→ About this exercise
Your copy should contain exactly the lines from the start of the material through the line containing "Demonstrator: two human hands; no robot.", and no pictures.

→ Provided material
• • •

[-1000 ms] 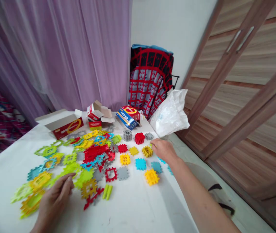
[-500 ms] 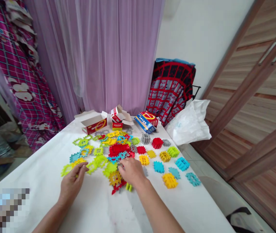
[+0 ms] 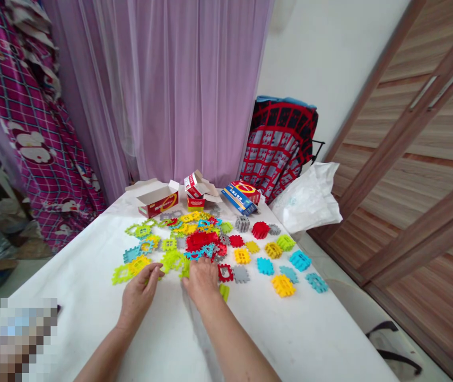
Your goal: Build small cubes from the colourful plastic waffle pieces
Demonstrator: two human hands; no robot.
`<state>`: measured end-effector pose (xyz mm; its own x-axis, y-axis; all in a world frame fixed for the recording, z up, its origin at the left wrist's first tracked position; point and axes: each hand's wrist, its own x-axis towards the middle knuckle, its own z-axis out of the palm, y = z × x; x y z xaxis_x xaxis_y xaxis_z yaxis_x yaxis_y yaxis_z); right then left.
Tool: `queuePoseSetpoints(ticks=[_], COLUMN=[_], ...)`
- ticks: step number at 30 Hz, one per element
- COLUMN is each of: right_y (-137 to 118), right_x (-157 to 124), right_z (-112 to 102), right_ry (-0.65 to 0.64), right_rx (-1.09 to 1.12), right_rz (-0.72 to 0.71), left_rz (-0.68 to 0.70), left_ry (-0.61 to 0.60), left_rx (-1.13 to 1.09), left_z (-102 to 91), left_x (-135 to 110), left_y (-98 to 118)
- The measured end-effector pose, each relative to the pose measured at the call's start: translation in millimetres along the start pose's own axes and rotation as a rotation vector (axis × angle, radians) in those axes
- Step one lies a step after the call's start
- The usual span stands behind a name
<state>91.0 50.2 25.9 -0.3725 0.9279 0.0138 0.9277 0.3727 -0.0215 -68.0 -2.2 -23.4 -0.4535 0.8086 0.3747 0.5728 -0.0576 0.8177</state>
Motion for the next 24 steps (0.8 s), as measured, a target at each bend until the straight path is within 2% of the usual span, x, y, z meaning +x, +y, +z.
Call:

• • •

→ Expected output
[-1000 ms] 
[-500 ms] 
[+0 ms] 
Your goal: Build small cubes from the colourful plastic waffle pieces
Demonstrator: two human hands; no robot.

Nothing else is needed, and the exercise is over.